No to bi-weekly mortgage payments

I wish I had found this article earlier and I could have saved myself a 20 minute phone call last week. Nine seconds (yes, I had a stop watch) after Elise and I closed on our house, our loan was sold to Washington Mutual. I learned before buying a house to send an extra payment each year and you can knock seven years off of your loan. I figured we were in a good position to do this because it’s our first house and our first payment was due soon. So I’ve adjusted our budget to where I send our full mortgage payment plus 1/12th of a full payment with a separate check with “Apply to principal” in the memo field each month.

I recently received a letter from Washington Mutual regarding their “Equity Accelerator” program that can withdraw half of our mortgage payment from our checking account every two weeks and knock 7 years off the life of our loan. I didn’t think that I would be making 26 biweekly payments (13 months). I thought it had something to do with compounded interest over two weeks versus a whole month. The payment would be the exact same.

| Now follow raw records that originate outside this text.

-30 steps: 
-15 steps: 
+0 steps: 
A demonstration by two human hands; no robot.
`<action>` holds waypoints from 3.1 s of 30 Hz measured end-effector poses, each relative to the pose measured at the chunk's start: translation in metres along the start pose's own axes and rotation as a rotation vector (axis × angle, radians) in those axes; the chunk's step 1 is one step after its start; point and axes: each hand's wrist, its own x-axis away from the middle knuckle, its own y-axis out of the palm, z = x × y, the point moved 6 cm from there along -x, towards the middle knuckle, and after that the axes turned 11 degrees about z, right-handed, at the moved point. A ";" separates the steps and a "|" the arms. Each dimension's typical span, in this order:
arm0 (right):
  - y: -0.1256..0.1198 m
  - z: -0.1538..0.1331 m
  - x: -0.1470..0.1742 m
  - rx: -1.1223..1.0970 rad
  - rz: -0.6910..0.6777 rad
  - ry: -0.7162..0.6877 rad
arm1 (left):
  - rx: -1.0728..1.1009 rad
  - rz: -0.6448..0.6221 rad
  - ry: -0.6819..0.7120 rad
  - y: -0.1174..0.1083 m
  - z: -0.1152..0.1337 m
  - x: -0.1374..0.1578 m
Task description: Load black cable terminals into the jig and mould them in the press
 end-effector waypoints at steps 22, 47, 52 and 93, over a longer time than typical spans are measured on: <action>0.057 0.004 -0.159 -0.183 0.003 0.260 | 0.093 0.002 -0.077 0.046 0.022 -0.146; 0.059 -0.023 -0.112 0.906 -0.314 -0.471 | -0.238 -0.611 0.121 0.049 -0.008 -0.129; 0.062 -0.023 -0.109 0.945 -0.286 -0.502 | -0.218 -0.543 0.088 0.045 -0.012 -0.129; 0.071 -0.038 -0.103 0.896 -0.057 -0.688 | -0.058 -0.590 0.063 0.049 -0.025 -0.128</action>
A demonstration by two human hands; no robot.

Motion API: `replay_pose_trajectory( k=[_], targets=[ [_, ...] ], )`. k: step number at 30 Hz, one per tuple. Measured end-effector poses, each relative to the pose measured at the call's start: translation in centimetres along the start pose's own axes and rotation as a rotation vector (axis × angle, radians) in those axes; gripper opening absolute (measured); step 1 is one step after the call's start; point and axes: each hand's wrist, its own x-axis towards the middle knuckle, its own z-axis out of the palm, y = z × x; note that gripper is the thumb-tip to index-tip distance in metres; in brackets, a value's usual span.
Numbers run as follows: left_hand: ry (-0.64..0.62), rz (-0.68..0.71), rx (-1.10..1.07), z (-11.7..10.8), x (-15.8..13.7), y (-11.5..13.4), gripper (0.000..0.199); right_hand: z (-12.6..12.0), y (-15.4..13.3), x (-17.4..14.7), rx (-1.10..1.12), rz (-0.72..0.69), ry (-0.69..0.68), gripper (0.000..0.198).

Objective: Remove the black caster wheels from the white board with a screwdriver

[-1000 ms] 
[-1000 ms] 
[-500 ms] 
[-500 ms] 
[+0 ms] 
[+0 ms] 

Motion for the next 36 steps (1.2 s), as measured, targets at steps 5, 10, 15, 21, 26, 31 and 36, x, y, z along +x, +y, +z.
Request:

I thought to myself: you could enroll in this Equity Accelerator program and continue to send the additional 1/12 of a full payment each month to apply to the principle and reduce the life of our loan to somewhere around 15 years (instead of 30).

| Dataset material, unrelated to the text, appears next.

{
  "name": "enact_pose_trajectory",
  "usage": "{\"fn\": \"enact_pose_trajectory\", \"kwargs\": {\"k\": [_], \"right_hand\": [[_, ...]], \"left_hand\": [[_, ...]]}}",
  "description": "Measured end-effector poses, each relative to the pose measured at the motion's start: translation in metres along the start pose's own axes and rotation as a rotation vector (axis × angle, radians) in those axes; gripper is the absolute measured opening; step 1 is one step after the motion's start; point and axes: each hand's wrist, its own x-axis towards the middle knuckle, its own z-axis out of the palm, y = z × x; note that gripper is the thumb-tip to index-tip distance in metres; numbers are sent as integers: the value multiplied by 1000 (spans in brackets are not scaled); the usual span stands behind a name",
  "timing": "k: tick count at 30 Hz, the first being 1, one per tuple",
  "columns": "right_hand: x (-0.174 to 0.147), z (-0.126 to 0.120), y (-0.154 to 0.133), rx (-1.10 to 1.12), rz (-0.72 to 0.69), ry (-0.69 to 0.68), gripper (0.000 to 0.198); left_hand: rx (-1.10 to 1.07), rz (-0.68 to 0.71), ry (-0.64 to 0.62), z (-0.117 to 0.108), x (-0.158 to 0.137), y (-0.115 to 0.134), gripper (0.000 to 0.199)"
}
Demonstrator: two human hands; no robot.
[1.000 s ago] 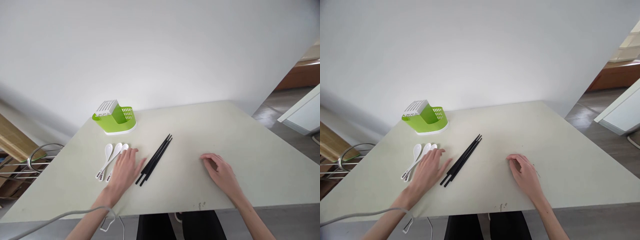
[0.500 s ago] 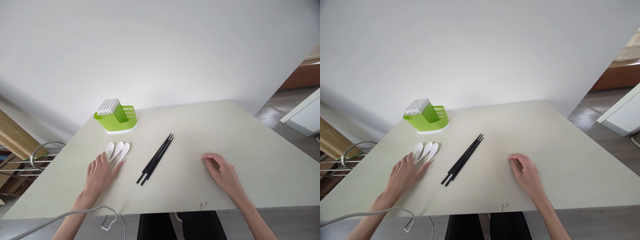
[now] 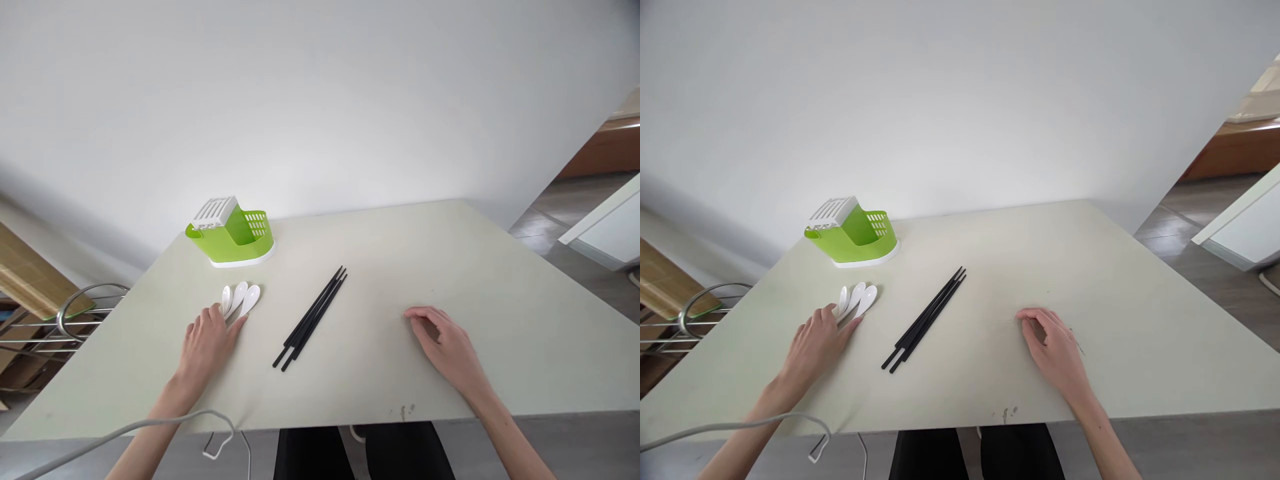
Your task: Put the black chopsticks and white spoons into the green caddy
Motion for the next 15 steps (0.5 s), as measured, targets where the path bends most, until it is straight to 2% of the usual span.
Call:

I called Washington Mutual and spoke to a very friendly customer service representative who told me that there is $200 up-front fee and a $2/month fee. Had I enrolled then and there, they would have to withdraw a full months payment to cover the following month while the account was setup and then would have to pay my standard mortgage payment at the beginning of the month. That would have been two months worth of mortgage payments plus an additional $200 in less than a month. It might be Spring but my money tree ain’t bloomin’.

I decided against the program because I didn’t see the point in having to pay fees for something that I can do on my own for free.